After an illustrious 175 years in the business, what are the next steps?
Taking control of one’s supply chain is key for C. Steinweg Bridge. We are embarking on a global journey to move onto one global operating platform. Technology platforms are the way forward for everyone and this is not different for the company. With our customers we work closely together with a variety of solutions such as Electronic Data Interchange, as well our online platform at www.steinwegonline.com.
Another thing we see happening is that in certain markets it is becoming very important to enforce the traceability of the procured commodities.
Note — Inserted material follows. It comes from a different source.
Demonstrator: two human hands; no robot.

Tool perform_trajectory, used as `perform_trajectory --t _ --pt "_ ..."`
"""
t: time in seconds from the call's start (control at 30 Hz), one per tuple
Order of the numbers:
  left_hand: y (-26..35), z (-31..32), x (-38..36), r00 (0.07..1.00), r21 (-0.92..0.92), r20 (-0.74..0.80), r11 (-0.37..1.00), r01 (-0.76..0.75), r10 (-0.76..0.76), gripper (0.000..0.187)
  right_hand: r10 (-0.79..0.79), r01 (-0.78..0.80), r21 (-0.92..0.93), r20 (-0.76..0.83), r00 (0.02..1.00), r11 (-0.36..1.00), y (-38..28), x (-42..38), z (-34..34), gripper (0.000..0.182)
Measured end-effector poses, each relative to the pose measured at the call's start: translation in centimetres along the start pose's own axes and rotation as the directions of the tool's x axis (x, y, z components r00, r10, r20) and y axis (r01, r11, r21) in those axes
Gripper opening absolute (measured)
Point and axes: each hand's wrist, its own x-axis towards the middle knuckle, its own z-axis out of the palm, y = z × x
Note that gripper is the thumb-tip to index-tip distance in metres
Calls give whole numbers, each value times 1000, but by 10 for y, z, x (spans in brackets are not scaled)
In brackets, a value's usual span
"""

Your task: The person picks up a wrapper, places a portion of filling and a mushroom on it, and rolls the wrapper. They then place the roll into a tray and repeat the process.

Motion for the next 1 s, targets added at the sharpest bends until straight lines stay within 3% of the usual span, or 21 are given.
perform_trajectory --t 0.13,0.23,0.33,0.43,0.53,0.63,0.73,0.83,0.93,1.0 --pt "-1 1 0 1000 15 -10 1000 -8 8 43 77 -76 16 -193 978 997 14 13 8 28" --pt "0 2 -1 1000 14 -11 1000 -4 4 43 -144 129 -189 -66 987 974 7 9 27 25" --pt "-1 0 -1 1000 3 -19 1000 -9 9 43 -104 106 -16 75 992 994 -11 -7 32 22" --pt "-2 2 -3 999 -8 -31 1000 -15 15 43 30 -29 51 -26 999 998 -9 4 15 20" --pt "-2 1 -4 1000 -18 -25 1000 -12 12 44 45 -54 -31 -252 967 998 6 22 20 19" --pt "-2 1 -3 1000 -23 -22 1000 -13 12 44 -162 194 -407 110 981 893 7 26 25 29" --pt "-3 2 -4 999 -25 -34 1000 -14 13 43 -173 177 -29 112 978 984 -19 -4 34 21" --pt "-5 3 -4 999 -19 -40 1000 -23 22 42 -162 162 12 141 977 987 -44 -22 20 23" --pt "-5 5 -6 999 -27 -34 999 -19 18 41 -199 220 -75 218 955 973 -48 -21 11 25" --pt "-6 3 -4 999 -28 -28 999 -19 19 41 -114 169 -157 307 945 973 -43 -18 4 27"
This is of course something that requires a well-connected and integrated supply chain. This demonstrates that having offices and warehouse operations in both origin and destination is an excellent value proposition for the clients we work for.
And there is another trend which we see with new projects, such as mines, smelters, power plants, or other energy related investments. The related logistics have always been part of such projects, but these days we are called upon in a much earlier stage to provide input for the logistic aspects of the feasibility study. This includes how the products are going to find their way to global markets, and we at the Steinweg Group see that as excellent way to cement close partnerships with our clients, which is, after all, what it’s all about.